Ed Driscoll

Pliability You Can Believe In!

James Taranto writes that already, the Obama administration has brought hope!–and change!–to one American institution: the press:

More than 144 hours into Barack Obama’s presidency, the economy is still in recession, the country is still at war, and in many parts of the country it’s still cold outside. Citizens are growing impatient: Wasn’t President Obama supposed to bring change?

Yet one institution has changed dramatically, and in a very short time: the press. After spending the Bush years as a voice of opposition, American journalists have by and large turned on a dime and become cheerleaders for the man in power.

A case in point is the Associated Press, perhaps the nation’s premier “straight news” outfit. During the Bush years, the AP introduced a new reportorial idiom called “accountability journalism,” whose goal is “to report whether government officials are doing the job for which they were elected and keeping the promises they make.” Turns out they weren’t.

But the AP’s new idiom, which we hereby name “pliability journalism,” aims to show that everything is completely different from the bad old days of a week ago and before. A Saturday dispatch by Liz Sidoti, titled “Obama Breaks From Bush, Avoids Divisive Stands,” shows how it works:

Barack Obama opened his presidency by breaking sharply from George W. Bush’s unpopular administration, but he mostly avoided divisive partisan and ideological stands. He focused instead on fixing the economy, repairing a battered world image and cleaning up government.

A central feature of pliability journalism is the bending of contrary facts to fit the narrative of change, hope and unity. Here’s how Sidoti reshapes one such fact:

So far, Obama’s only real brush with issues that stoke partisan passions came when he revoked a ban on federal funding for international groups that provide or promote abortions. He did that quietly by issuing a memorandum late Friday afternoon. The move was expected; the issue has vacillated between Republican and Democratic presidents.

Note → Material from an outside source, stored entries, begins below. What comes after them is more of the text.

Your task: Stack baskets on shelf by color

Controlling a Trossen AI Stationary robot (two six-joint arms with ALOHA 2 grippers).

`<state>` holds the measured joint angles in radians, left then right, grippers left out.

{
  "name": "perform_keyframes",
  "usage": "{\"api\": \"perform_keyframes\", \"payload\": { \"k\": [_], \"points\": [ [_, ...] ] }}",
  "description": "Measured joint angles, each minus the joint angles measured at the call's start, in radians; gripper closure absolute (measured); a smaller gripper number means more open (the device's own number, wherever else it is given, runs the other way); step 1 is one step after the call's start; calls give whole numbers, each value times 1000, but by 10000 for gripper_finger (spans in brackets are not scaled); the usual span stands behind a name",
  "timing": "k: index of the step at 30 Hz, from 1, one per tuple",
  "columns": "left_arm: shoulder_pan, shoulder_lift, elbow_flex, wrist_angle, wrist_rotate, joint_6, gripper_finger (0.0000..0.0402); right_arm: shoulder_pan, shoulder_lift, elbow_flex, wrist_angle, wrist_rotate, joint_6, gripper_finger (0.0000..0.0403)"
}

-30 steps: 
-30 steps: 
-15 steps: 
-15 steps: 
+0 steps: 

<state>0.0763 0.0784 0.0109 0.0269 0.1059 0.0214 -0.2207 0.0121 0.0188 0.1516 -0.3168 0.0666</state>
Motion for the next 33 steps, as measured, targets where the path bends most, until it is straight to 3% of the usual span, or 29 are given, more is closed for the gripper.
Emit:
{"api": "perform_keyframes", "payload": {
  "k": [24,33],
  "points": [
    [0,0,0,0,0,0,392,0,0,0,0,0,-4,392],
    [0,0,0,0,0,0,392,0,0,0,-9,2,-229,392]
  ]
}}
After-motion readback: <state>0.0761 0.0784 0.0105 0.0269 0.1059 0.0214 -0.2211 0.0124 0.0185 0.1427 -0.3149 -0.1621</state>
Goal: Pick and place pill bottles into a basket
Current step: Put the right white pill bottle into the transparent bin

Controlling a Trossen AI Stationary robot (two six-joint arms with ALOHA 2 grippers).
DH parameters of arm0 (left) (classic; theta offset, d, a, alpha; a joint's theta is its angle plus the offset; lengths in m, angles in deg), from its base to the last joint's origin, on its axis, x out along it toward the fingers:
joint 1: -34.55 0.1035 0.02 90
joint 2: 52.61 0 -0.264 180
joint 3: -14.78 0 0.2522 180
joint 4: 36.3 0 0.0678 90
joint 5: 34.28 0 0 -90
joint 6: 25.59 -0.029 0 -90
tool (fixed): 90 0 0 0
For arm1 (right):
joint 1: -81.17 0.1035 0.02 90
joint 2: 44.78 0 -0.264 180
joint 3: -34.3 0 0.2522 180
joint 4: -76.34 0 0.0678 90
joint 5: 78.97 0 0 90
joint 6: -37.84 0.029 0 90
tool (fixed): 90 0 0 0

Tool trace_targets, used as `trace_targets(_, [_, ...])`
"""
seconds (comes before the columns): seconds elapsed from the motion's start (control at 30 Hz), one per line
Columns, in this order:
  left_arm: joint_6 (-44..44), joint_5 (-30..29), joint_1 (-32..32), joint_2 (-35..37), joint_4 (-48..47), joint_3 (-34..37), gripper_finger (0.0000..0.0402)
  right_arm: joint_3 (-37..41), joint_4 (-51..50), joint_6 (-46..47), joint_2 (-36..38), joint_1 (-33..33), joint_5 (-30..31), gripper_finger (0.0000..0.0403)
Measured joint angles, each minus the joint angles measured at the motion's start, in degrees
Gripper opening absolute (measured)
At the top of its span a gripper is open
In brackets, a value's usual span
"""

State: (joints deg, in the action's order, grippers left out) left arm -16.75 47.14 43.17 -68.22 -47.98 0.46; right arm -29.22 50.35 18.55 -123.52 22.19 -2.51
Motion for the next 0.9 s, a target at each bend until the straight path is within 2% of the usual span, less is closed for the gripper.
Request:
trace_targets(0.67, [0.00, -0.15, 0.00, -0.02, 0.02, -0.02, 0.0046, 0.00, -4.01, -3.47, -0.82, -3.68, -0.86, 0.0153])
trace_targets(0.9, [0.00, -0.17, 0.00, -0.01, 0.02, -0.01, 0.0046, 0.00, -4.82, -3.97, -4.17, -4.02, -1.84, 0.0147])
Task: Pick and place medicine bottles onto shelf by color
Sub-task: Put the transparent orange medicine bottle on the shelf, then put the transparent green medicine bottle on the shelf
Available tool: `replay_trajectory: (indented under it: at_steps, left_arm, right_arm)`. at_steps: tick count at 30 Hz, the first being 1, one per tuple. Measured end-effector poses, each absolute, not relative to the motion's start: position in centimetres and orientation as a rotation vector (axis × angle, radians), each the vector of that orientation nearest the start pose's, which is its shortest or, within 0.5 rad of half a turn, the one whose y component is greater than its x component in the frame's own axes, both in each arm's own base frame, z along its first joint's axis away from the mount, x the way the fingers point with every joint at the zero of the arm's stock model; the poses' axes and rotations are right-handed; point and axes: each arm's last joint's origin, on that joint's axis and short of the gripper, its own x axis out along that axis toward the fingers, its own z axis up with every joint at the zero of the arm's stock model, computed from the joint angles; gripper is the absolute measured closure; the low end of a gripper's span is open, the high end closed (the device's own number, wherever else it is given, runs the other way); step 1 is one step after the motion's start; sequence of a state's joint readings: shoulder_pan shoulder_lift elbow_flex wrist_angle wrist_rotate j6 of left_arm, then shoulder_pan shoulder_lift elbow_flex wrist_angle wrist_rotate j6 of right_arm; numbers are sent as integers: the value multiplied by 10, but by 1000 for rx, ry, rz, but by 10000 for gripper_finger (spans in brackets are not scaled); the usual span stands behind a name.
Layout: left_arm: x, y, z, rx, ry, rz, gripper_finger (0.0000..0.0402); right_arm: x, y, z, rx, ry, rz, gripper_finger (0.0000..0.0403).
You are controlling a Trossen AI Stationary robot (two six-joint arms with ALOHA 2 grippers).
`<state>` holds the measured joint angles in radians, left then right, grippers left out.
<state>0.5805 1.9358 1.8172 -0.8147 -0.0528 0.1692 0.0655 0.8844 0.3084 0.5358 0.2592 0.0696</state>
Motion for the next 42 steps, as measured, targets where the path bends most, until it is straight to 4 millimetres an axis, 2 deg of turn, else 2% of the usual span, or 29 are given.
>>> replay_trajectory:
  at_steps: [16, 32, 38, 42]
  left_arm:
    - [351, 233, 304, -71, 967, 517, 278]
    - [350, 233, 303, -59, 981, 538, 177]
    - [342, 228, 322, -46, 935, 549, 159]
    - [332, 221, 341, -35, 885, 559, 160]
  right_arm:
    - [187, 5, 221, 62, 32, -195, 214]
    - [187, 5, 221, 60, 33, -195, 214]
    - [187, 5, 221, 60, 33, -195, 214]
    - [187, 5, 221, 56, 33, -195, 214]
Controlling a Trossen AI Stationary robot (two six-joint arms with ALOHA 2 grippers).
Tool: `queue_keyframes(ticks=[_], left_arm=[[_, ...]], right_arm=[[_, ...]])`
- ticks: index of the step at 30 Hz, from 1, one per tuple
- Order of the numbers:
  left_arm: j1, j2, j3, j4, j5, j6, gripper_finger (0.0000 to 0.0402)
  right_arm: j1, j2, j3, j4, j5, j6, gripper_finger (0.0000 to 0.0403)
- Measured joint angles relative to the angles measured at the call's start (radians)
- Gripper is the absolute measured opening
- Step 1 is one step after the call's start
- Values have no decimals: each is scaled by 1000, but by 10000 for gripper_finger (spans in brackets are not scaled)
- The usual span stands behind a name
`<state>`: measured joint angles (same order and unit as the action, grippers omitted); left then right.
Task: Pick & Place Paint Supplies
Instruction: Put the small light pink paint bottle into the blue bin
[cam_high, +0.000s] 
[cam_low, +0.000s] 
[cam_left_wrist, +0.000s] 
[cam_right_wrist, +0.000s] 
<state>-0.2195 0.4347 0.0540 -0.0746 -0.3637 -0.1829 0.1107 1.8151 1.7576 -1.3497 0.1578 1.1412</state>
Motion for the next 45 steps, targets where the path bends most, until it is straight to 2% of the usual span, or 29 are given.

So three days after taking office, Obama executed a 180-degree policy turn on the nation’s most emotionally charged subject. That would seem to be the epitome of divisiveness. But no. It (1) has been “Obama’s only real brush with issues that stoke partisan passions,” (2) was “expected” and (3) was done “quietly.”

Of course it was done quietly–the new White House can’t figure out how to send email. (And while I’m enormously sympathetic to technology snafus, imagine how that story would be reported in the world of objective pliable journalism if this was an incoming GOP administration.)

Update: From the visual arts department of the pliability media, political cartoonists suddenly get cold feet at the prospect of satirizing the man who promised to raise the ocean levels and heal the entire planet.